Part I: (S) -4-chloro-l- (l-methoxymethyl-3-methoxypropyl) -6-methyl-lH-l, 2,3-triazsl [4, 5-c] pyridine (2.0 g, 7 mmol ) and 2-chloro-4,6-dimethylaniline (1094 g, 7 mmol) were dissolved in dried THF and cooled to 0 ° C in an ice bath. Thereto, a 1 M solution of sodium hexamethyldisilazide (16 ml, 16 mmol) was added dropwise and the solution was stirred at 0 ° C for 45 minutes. Then, it was flooded with water (30 ml) and partitioned between EtOAc and water (20 ml). The organic extract was washed with brine (50 ml), dried (MgSO) and extracted in vacuo. The residue was purified by chromatography on silica gel (EtOAc al 40% / hexane eluent) and crystallized from hexane to give the product (2.4 g, 85%), m.p. 108-109 ° C, [] D25 -32.38 (c O 0.200 g / dL, CHC13) 99.6% is by chiral HPLC. This was converted to the methylsulfonate salt, m.p. 98-100 ° C, after crystallization from ether / hexanes, [] D25 29.00 (c = 0.200 g / dL, CHC13).

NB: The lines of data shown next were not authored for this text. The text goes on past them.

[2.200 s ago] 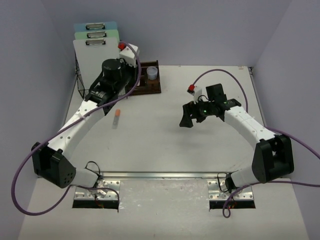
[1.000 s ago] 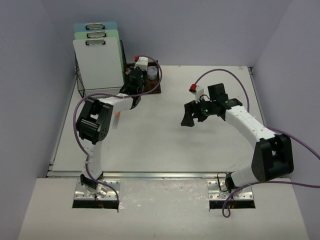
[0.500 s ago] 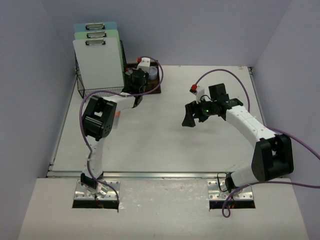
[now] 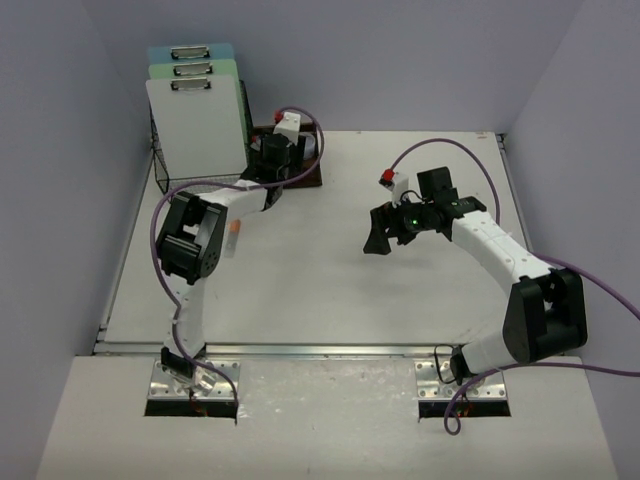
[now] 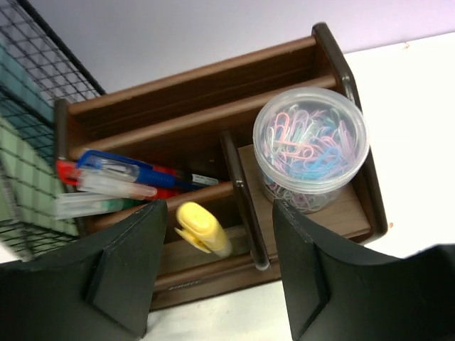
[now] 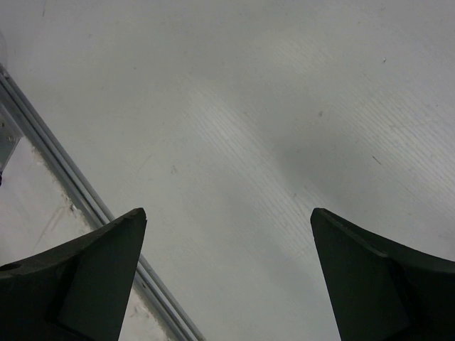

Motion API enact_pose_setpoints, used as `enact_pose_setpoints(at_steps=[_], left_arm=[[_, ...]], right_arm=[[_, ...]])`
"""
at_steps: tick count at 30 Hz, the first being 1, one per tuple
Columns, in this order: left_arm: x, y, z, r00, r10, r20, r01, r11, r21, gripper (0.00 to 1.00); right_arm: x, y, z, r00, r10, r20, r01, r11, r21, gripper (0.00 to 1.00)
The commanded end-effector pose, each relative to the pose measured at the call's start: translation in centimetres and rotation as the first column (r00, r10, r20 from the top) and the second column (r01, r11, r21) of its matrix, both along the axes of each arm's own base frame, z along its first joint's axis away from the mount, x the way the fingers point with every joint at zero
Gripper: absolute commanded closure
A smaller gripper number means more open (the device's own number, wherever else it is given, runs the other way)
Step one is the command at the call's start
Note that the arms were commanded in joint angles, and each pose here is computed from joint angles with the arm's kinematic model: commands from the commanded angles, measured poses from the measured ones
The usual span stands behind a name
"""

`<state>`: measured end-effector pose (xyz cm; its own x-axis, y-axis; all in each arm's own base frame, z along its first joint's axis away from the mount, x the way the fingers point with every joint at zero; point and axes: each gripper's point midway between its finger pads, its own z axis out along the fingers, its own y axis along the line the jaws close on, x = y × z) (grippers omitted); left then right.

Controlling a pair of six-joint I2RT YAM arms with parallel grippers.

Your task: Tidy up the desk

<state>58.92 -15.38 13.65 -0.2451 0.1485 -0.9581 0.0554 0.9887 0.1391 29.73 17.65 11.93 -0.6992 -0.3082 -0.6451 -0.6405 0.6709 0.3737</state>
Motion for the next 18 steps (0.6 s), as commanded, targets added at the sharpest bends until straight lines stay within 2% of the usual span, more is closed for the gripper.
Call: enact_pose_setpoints(at_steps=[1,4,6,8,11,13,17,18], left_arm=[[-1.8,1.4,13.0,0.981,0.027,0.191,-0.005,0.993,-0.117,0.41],[-6.1,3.2,16.4,0.975,0.044,0.219,-0.009,0.987,-0.158,0.42],[-7.4,3.9,16.2,0.979,0.047,0.196,-0.015,0.987,-0.160,0.42],[-10.4,5.5,16.0,0.985,0.064,0.162,-0.039,0.987,-0.154,0.44],[-14.3,7.3,12.6,0.996,0.078,0.041,-0.073,0.991,-0.115,0.46],[-16.4,8.2,9.0,0.993,0.082,-0.081,-0.088,0.993,-0.076,0.46],[-19.2,9.4,2.3,0.956,0.096,-0.279,-0.104,0.994,-0.013,0.45],[-19.4,9.5,1.4,0.946,0.109,-0.305,-0.125,0.992,-0.034,0.44]], right_arm=[[0.5,0.3,1.6,0.999,0.010,0.042,-0.012,0.999,0.032,0.01],[0.5,0.3,1.8,0.999,0.010,0.052,-0.012,0.999,0.036,0.01],[0.5,0.3,1.9,0.998,0.008,0.056,-0.010,0.999,0.037,0.01],[0.4,0.3,1.9,0.998,0.010,0.060,-0.013,0.999,0.039,0.01],[0.4,0.5,2.0,0.999,-0.006,0.039,0.003,0.998,0.058,0.01],[0.4,0.6,2.1,0.999,-0.007,0.040,0.005,0.998,0.061,0.01],[0.4,0.6,2.3,0.999,-0.010,0.039,0.008,0.998,0.061,0.01],[0.5,0.5,2.4,0.999,-0.012,0.044,0.010,0.998,0.058,0.01]])
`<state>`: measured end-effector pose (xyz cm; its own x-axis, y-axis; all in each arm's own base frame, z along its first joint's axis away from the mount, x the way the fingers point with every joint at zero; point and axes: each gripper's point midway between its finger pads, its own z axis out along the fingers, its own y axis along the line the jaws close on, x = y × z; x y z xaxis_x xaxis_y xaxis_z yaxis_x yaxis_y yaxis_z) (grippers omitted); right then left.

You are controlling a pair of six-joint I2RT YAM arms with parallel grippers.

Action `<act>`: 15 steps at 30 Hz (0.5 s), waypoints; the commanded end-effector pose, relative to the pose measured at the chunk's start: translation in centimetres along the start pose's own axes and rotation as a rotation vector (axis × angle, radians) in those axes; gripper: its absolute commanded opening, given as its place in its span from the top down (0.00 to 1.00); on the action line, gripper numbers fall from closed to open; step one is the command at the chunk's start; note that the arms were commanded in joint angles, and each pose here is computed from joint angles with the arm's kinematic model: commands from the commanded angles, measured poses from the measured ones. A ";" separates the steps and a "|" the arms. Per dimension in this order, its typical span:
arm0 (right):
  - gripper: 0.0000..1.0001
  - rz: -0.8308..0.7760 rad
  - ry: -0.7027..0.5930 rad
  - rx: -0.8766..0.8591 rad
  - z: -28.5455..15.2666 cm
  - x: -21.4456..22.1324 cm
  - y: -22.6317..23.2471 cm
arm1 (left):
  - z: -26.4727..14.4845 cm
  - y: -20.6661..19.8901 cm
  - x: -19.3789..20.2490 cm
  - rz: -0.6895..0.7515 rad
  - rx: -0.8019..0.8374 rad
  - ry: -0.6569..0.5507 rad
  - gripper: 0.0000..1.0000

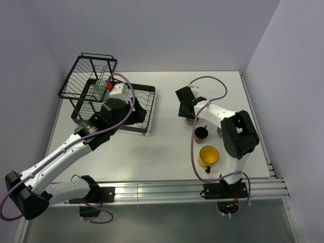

EXAMPLE 414A (R, S) -N- (2-chloro-4,6-dimethylphenyl) -6-methyl-1- (1-methoxymethyl-3-methoxypropyl) -1H-1,2,3-triazole [4, 5] c] pyridin-4-amine.

Part A: (R, S) -2-aminobutyrolactone hydrobromide (8.0 g, 44 mmol) and triphenylmethyl chloride (12.8 g, 46 mmol) were dispersed in dry CH3CN (80 mL) at 25 ° C. To that was added dropwise Et3N (13.6 ml, 100 mmol), the reaction mixture was stirred at 25 ° C for 4 hours and partitioned between EtOAc (120 ml) and water (50 ml). The organic layer was washed with water (50 ml), brine (50 ml), dried (MgSO) and extracted in vacuo. The residue was recrystallized from EtOAc / hexanes to give the 2-triphenylmethylamino-butyrolactone (10.5 g).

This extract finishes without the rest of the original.